Becoming employable in the community is a goal this year by building upon skills learned last year.
“I have four students who started in the Summer Youth Employment program, with some stimulus money coming from the government,” Diefenthaler said.
While most students are practicing their skills at North Monroe Greenhouse, one student has the opportunity to help at Birds ‘N Butterflies of Ida.
Student Justin Warren is working three days each week for Birds ‘N Butterflies, which specializes in bird and butterfly releases for special occasions.
“We work with different plants that the butterflies lay their eggs on…it’s pretty cool,” he said.
Justin travels with the owner to fairs and exhibits, and for $2 customers can view the butterflies.
“I get to touch the butterflies and feed them on a Q-tip with Gatorade” he said.
He has also learned how to package and ship butterflies.
Student Patrick Doherty came to the class with a natural artistic talent, which may have never been discovered had he not enrolled in this course. He has a knack for making floral arrangements.
“He started out making green baskets at home,” Diefenthaler said.
Patrick now makes small basket arrangements for special occasions.
Another student, Joe Woody, has used skills learned in the class to plant vegetables at his home.
“I’m in this program because I want to become a farmer,” he said.
Joe has sold his plants to businesses in the area, becoming an entrepreneur with the knowledge gained from the program.
“We seeded out cucumbers such as Pickling, Market Sure and Burpees, (different varieties of cucumbers)” he said. “After the plants started growing in the pots, I put them in the garden outside.”
Here on campus, the students are combining their efforts in beautifying the Life Science building.

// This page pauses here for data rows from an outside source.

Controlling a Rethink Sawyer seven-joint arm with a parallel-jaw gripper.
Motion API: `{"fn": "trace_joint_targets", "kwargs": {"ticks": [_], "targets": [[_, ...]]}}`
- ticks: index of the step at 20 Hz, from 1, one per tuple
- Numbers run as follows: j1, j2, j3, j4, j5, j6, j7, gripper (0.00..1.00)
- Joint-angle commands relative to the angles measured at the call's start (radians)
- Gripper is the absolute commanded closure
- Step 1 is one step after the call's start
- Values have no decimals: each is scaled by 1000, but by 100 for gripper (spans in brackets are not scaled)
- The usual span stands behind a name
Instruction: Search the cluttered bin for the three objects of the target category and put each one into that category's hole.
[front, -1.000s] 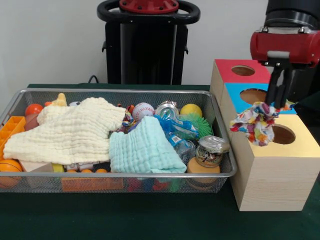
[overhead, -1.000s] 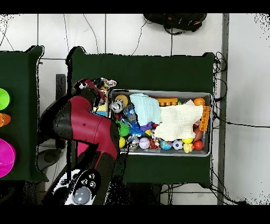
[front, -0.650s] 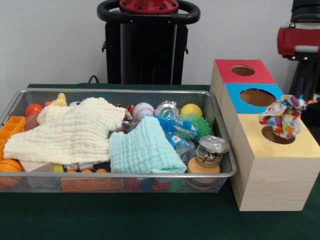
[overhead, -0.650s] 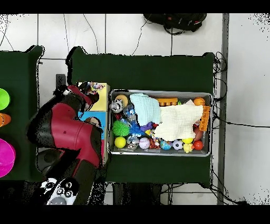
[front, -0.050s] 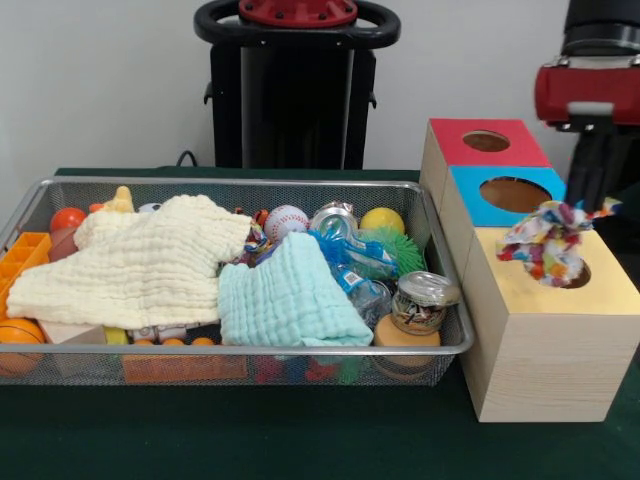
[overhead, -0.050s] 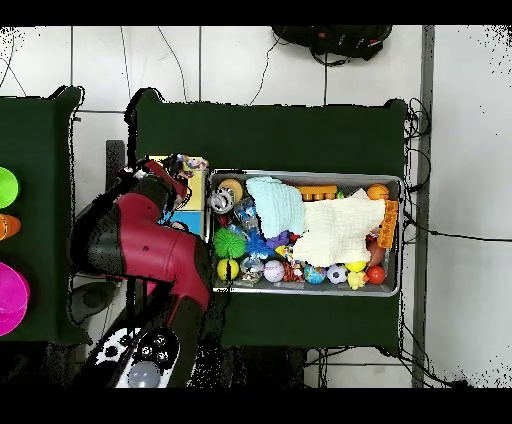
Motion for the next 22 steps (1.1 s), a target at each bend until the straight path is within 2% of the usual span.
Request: {"fn": "trace_joint_targets", "kwargs": {"ticks": [1, 7, 15, 22], "targets": [[-68, -8, 172, 187, -82, -86, 149, 100], [-36, 1, 146, 201, -80, -98, 159, 100], [95, 48, 16, 162, 12, -6, 187, 100], [79, 51, 37, 168, 10, -40, 183, 100]]}}
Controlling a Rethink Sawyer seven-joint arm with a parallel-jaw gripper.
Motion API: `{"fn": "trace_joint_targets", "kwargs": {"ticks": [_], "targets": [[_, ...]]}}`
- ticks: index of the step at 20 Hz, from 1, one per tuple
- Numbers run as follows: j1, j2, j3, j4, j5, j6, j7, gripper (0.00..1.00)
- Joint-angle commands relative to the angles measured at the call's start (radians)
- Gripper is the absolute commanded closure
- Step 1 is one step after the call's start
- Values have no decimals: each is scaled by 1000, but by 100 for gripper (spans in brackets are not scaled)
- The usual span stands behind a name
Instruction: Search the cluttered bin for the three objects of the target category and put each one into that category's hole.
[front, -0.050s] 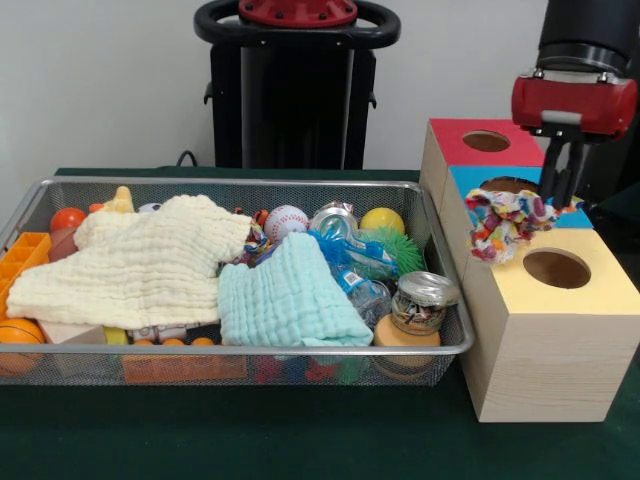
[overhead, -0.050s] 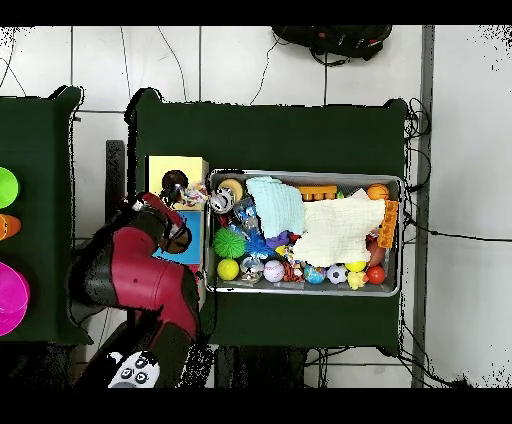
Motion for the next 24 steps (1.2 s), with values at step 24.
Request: {"fn": "trace_joint_targets", "kwargs": {"ticks": [24], "targets": [[28, 91, -90, -142, 96, 349, 221, 100]]}}
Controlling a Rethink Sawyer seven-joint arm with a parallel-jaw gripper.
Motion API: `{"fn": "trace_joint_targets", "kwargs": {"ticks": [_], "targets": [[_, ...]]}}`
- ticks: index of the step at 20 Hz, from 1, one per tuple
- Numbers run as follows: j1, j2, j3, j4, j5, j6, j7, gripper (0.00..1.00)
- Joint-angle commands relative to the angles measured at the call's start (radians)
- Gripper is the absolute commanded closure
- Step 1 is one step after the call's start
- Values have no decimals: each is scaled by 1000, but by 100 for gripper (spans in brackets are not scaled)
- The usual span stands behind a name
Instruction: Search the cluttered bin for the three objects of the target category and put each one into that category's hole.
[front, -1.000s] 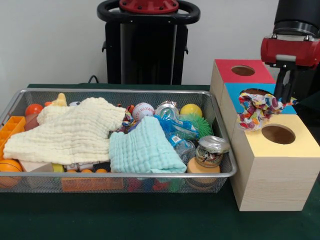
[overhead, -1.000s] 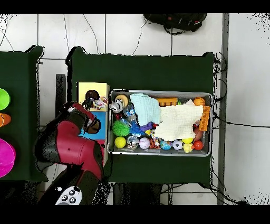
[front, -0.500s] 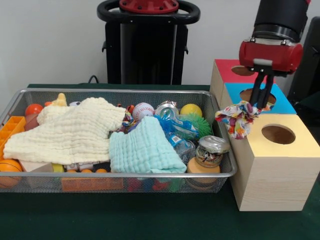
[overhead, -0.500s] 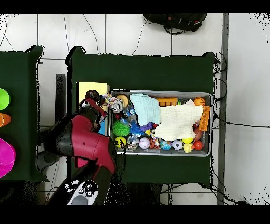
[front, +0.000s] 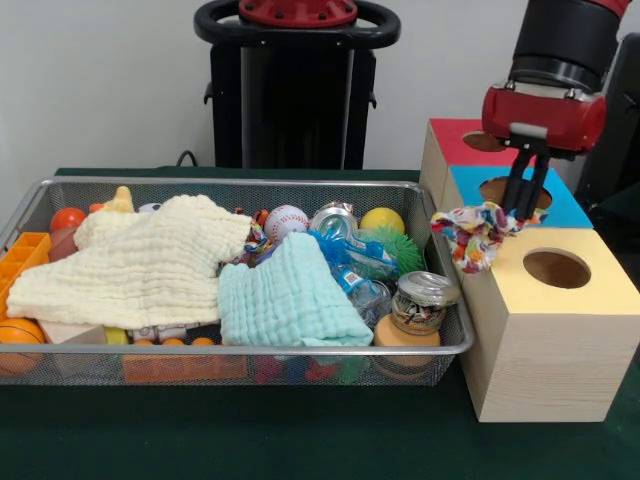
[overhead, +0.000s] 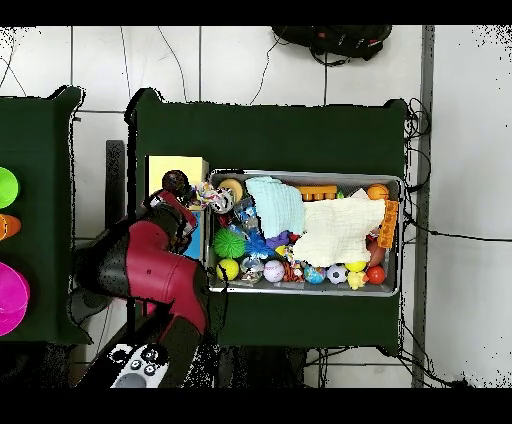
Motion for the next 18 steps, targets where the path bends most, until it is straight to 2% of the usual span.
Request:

A perennial garden requiring low maintenance is nearly completed on the west side of the L-building.
“We’re going to make it a three-season garden,” Carmichael said.
“We’ve got bulbs planted now that will come up in the spring and we’re going to add a fall flower that will bloom in September. The hospices stay green and the irises come up in the summer.”
The group received approval to add a second garden just south of the first one.
There is much more to creating a garden than just planting, Diefenthaler noted.
The students get a bonus education in landscaping, she said. Measuring and centering, for example, are important when properly planting an attractive display that will last a long time.
“I am really proud of this whole group…they’ve really stepped up to the challenge,” Diefenthaler said.
“It’s something brand new through the school and the college. It’s a win-win situation.”